§ **AIM OF THE TASK**
A verbatim reproduction of the lines below, from the line containing "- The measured" through the line containing "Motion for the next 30", both ends included, is the whole required output.

Records from a data collection
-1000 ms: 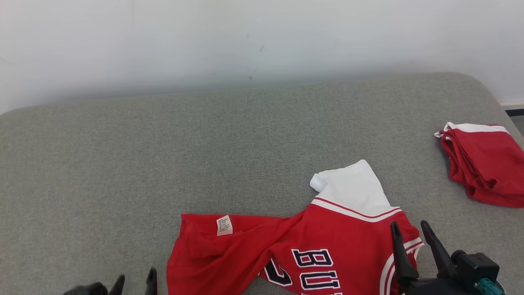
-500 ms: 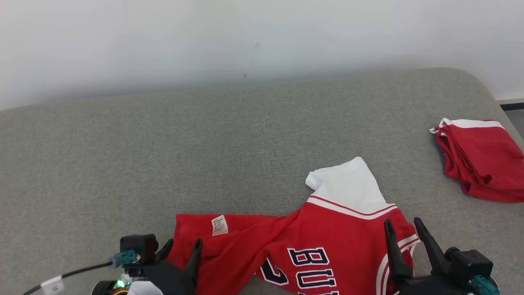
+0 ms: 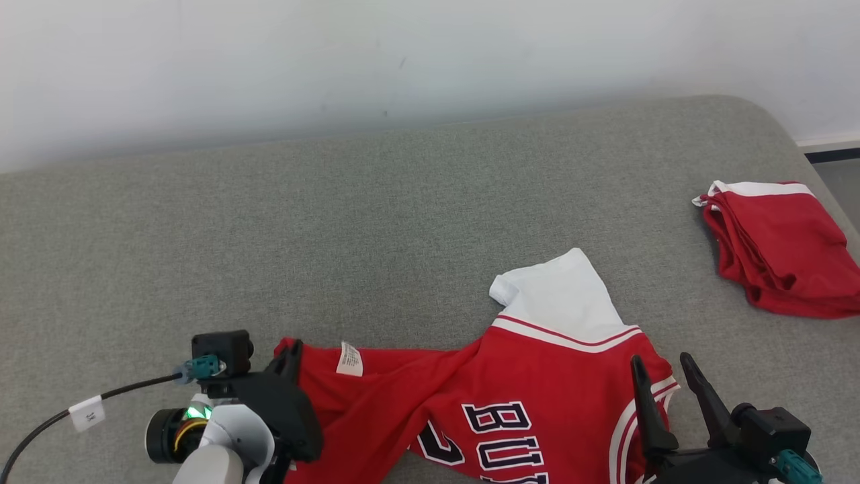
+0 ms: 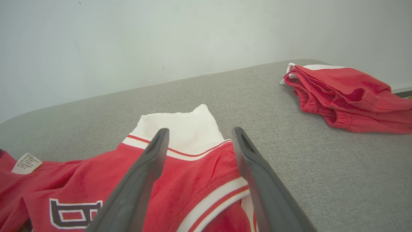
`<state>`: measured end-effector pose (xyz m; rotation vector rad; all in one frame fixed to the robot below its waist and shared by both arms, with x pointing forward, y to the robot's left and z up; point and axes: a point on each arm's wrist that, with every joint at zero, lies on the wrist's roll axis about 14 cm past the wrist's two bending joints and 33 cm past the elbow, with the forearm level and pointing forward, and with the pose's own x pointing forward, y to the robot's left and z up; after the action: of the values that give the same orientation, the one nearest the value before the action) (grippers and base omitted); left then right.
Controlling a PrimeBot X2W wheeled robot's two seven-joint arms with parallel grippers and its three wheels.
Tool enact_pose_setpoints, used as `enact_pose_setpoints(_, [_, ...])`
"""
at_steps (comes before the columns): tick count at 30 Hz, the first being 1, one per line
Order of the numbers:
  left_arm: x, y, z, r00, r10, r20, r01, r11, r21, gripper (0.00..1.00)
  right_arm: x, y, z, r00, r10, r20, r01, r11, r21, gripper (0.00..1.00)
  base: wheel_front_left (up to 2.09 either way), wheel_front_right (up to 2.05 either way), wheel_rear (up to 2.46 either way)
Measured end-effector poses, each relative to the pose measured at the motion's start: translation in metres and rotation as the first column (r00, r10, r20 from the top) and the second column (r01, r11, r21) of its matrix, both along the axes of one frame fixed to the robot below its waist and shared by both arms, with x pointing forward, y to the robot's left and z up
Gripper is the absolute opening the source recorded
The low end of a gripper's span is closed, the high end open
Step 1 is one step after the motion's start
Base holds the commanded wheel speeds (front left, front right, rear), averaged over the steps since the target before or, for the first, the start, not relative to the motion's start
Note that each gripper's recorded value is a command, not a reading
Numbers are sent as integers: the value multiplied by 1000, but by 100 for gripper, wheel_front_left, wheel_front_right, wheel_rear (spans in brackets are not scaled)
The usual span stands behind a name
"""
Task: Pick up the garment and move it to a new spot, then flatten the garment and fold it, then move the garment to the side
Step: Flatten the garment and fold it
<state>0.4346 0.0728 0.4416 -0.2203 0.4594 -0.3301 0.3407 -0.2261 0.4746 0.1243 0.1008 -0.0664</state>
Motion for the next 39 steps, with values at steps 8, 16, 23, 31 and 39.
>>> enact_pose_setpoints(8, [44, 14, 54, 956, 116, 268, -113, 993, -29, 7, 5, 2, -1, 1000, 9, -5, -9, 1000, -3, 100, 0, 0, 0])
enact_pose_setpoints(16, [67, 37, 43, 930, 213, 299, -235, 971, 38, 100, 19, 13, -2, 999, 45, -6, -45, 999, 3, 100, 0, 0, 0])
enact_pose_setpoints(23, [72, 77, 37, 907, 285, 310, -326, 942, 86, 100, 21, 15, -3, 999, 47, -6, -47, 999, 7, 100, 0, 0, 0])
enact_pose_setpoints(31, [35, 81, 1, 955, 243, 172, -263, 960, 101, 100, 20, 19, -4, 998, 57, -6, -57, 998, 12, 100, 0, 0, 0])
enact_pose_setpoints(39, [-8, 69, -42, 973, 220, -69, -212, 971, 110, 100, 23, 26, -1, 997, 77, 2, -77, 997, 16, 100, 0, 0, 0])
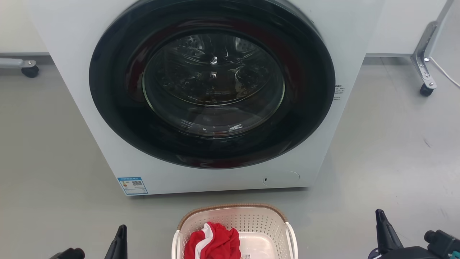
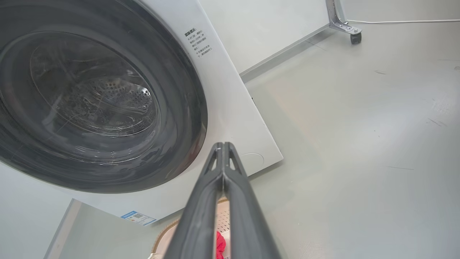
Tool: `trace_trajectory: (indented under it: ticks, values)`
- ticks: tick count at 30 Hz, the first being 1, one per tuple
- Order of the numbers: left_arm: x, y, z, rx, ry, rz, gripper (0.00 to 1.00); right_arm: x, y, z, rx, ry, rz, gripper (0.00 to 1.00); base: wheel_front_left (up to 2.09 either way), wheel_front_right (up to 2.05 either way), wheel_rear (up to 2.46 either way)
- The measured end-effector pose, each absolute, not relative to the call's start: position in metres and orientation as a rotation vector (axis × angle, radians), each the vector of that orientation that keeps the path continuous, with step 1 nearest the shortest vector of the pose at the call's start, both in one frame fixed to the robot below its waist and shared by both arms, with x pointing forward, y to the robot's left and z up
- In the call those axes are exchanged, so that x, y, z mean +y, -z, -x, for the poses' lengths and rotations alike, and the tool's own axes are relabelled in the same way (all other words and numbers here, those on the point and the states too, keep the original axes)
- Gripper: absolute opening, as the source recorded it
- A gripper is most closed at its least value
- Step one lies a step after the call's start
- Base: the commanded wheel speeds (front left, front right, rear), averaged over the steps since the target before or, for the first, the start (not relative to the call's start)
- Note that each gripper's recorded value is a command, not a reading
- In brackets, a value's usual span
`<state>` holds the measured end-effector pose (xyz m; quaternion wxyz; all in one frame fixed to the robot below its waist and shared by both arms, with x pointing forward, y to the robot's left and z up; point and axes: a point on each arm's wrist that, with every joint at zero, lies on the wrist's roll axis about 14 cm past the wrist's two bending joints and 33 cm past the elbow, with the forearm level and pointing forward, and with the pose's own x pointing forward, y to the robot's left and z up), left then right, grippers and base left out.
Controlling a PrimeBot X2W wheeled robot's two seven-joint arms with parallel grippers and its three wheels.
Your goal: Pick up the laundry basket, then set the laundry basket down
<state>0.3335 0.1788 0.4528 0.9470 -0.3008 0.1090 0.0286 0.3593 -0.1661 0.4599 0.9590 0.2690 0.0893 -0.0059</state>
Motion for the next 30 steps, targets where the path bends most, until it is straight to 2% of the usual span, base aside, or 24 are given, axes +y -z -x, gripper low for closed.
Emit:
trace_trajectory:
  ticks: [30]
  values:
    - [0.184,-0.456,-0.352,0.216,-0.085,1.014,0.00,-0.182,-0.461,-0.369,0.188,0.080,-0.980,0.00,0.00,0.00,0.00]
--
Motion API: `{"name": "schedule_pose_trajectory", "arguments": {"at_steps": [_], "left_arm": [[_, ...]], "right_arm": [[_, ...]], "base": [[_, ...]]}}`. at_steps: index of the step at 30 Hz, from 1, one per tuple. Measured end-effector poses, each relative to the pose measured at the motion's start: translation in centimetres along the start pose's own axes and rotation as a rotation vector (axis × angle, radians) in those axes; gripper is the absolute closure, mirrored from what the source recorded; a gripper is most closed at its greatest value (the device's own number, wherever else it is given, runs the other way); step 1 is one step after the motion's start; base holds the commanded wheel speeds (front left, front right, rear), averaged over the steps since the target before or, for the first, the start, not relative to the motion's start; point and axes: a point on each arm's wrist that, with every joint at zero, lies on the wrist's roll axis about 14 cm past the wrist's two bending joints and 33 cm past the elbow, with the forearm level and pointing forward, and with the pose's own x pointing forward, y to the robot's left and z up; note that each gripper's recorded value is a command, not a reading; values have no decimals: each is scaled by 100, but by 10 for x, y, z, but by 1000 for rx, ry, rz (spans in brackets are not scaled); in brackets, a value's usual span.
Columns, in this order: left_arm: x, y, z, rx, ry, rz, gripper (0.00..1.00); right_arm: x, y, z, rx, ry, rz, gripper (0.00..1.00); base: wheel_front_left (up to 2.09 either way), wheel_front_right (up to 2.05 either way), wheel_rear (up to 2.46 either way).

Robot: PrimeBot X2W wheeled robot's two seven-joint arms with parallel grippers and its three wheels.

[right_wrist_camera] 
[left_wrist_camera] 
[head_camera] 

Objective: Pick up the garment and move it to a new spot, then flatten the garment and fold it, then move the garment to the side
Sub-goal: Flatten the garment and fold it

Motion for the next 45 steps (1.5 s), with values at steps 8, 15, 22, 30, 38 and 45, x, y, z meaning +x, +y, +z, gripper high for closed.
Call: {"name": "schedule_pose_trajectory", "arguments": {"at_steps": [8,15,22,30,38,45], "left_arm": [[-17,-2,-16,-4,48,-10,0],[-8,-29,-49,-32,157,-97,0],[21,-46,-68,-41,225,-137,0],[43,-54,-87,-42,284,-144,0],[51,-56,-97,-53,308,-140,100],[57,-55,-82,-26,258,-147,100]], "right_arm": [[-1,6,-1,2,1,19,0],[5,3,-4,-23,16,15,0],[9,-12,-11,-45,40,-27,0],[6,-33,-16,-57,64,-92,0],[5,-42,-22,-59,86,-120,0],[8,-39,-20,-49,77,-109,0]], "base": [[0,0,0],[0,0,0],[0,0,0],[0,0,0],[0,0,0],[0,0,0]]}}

§ **TASK ANSWER**
- The measured end-effector pose, each absolute, not relative to the call's start: position in metres and orientation as a rotation vector (axis × angle, radians), each the vector of that orientation that keeps the path continuous, with step 1 nearest the shortest vector of the pose at the call's start, both in one frame fixed to the robot below its waist and shared by both arms, with x pointing forward, y to the robot's left and z up
- In the call those axes are exchanged, so that x, y, z mean +y, -z, -x, for the poses' lengths and rotations alike, and the tool's own axes are relabelled in the same way (all other words and numbers here, those on the point and the states too, keep the original axes)
- Gripper: absolute opening, as the source recorded it
- A gripper is most closed at its least value
- Step one lies a step after the call's start
- Base: the commanded wheel speeds (front left, front right, rear), averaged over the steps since the target before or, for the first, the start (not relative to the call's start)
- Note that each gripper's recorded value is a command, not a reading
- In brackets, a value's usual span
`<state>` holds the measured end-effector pose (xyz m; quaternion wxyz; all in one frame fixed to the robot below its waist and shared by both arms, with x pointing forward, y to the robot's left and z up; point and axes: a point on each arm's wrist that, with every joint at zero, lies on the wrist's roll axis about 14 cm past the wrist's two bending joints and 33 cm past the elbow, with the forearm level and pointing forward, and with the pose's own x pointing forward, y to the robot's left and z up), left then right, grippers and base left out.
Controlling a PrimeBot X2W wheeled robot's two seven-joint arms with parallel grippers and its three wheels.
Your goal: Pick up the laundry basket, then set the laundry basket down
<state>0.3335 0.1788 0.4528 0.9470 -0.3008 0.1090 0.0286 0.3593 -0.1661 0.4599 0.9590 0.2690 0.0893 -0.0059</state>
Motion for the next 30 steps, targets where the path bends most, until it is straight to 2% of the usual span, base aside, or 24 are given, axes +y -z -x, gripper low for closed.

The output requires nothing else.